### What you have to do
Could you output, word for word, only the lines from the line with "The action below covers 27" to the end of the entries, including both ends? Omit the pictures.

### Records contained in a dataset
+ + + + + + +

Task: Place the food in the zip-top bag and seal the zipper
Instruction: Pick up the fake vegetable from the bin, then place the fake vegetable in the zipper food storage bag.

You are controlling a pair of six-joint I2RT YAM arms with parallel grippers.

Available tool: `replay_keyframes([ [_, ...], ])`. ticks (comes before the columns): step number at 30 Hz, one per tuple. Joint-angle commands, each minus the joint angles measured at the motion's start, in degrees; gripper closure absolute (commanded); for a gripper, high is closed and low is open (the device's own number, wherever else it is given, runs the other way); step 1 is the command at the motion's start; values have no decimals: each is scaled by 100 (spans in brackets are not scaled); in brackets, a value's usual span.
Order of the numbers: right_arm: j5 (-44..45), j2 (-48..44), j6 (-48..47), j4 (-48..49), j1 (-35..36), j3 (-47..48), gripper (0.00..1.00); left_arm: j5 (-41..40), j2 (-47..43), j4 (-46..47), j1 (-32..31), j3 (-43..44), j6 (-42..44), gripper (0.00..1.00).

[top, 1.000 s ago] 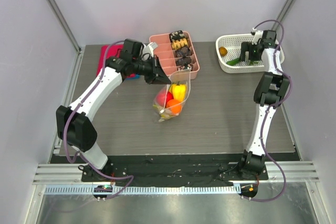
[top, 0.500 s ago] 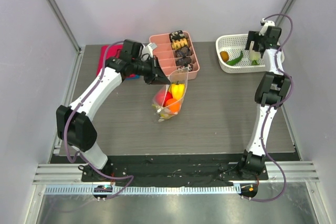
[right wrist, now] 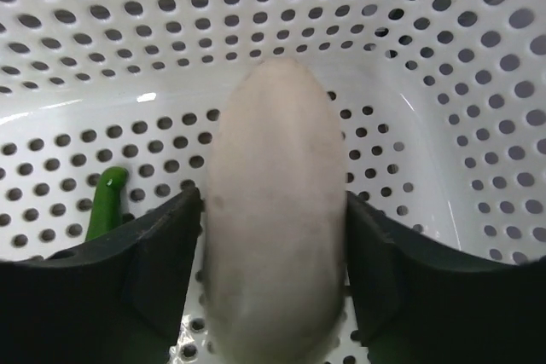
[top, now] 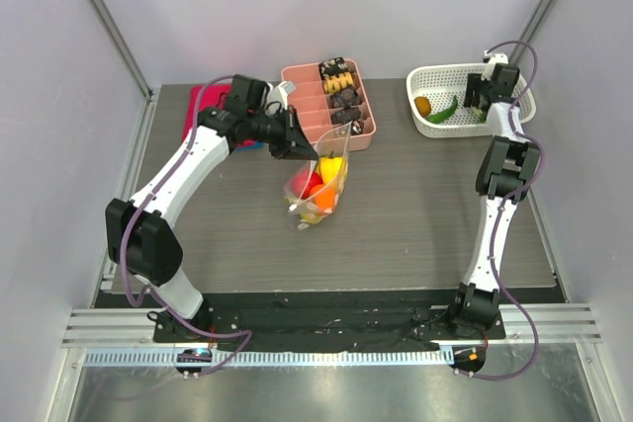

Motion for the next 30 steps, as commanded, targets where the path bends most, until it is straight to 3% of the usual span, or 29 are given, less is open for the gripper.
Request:
replay_keyframes([
  [1, 32, -262, -49, 323, -29, 8, 40, -133, -282, -158, 28, 255, 210, 100],
  [2, 41, -307, 3, 323, -29, -35, 58, -133, -300, -158, 28, 281, 192, 100],
  [5, -116, -614, 65, 323, -38, -193, 85, -80, -353, -140, 28, 404, 96, 100],
  [8, -345, -1018, 258, 332, -38, -369, 99, -36, -406, -149, 19, 527, 26, 100],
  [15, -1485, -2151, 1120, 244, -64, -896, 99, -36, -494, -149, -33, 484, -54, 100],
  [19, -2383, -2916, 2162, 156, -56, -1327, 99, 51, -362, 17, -42, 220, -264, 100],
  [30, -4677, -5974, 4661, -54, 304, -3883, 99, 148, -45, 536, -51, 334, -695, 100],
])
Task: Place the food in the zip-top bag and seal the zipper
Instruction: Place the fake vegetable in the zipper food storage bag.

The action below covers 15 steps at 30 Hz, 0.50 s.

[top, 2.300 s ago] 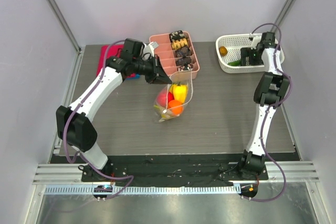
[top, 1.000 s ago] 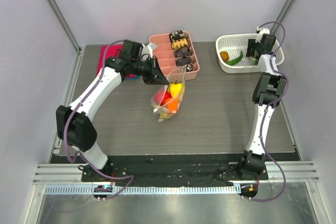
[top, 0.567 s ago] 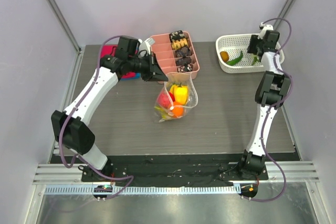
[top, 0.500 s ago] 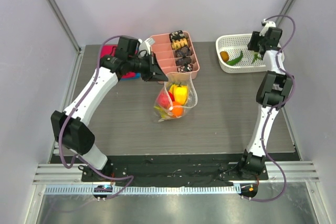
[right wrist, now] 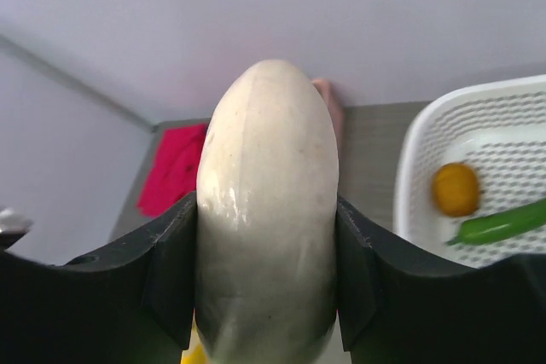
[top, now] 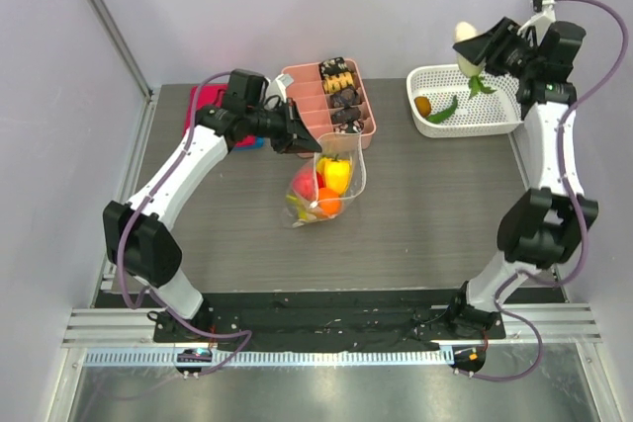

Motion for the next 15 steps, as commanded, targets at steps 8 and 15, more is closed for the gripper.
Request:
replay_keyframes([
  [8, -1850, -2541, 1501, -962, 1916, -2100, 99, 177, -2, 383, -23, 183, -197, 100],
  [15, -1535, -2867, 1370, -2071, 2841, -2680, 99, 106, -99, 392, -40, 113, -144, 100],
])
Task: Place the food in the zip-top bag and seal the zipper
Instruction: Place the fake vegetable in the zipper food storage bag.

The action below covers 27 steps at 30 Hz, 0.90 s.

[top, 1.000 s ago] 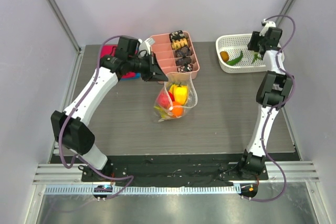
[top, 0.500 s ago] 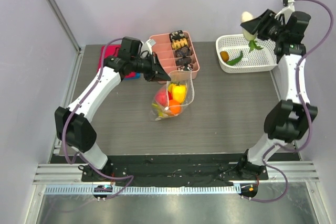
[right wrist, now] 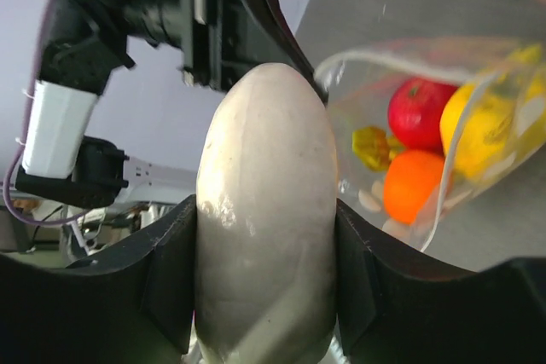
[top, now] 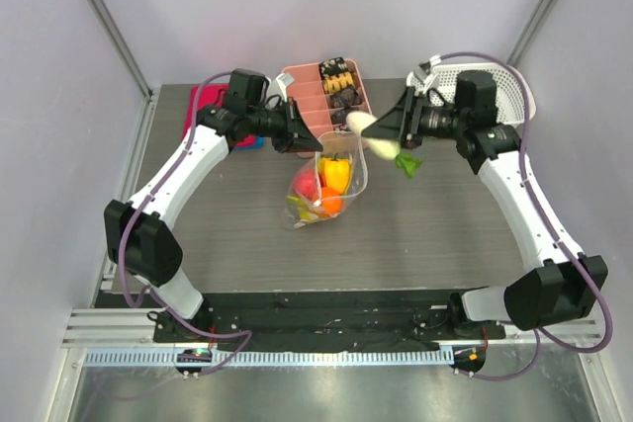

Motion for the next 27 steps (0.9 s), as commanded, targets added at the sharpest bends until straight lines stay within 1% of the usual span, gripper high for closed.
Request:
replay_keyframes([
  [1, 254, -279, -114, -926, 464, -234, 99, 98, -177, 250, -27, 96, -33, 100],
  [2, 368, -270, -141, -1162, 526, -234, 99, 89, -186, 250, -36, 69, -42, 100],
  [6, 895, 62, -177, -1594, 869, -199, 99, 71, -204, 285, -53, 25, -77, 100],
  [9, 1842, 439, -89, -2016, 1203, 168, 99, 115, -204, 285, -62, 16, -103, 100],
  [11, 2205, 634, 50, -2183, 1423, 380, 99, 133, -221, 303, -53, -1, -112, 100],
  [13, 2590, 836, 209, -2149, 1493, 626, 99, 141, -239, 338, -62, -45, -112, 100],
  [18, 3128, 1136, 815, -2000, 1599, 1074, 99, 203, -274, 417, -62, -159, -147, 100],
  [23, 3848, 1197, 1053, -1789, 1880, 1233, 99, 291, -256, 531, -62, -247, -200, 100],
  [27, 4139, 1311, 1282, -1736, 2038, 1277, 98, 352, -248, 566, -62, -247, -235, 100],
])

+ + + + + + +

### Result
The action below covers 27 steps at 30 Hz, 0.90 s.

[top, 1.000 s ago] 
[top, 0.500 s ago] 
[right wrist, now] 
[top, now] 

Motion for the next 27 steps (0.9 s), as commanded, targets added at the sharpest bends until straight lines stay within 1% of the usual span, gripper high for closed.
Request:
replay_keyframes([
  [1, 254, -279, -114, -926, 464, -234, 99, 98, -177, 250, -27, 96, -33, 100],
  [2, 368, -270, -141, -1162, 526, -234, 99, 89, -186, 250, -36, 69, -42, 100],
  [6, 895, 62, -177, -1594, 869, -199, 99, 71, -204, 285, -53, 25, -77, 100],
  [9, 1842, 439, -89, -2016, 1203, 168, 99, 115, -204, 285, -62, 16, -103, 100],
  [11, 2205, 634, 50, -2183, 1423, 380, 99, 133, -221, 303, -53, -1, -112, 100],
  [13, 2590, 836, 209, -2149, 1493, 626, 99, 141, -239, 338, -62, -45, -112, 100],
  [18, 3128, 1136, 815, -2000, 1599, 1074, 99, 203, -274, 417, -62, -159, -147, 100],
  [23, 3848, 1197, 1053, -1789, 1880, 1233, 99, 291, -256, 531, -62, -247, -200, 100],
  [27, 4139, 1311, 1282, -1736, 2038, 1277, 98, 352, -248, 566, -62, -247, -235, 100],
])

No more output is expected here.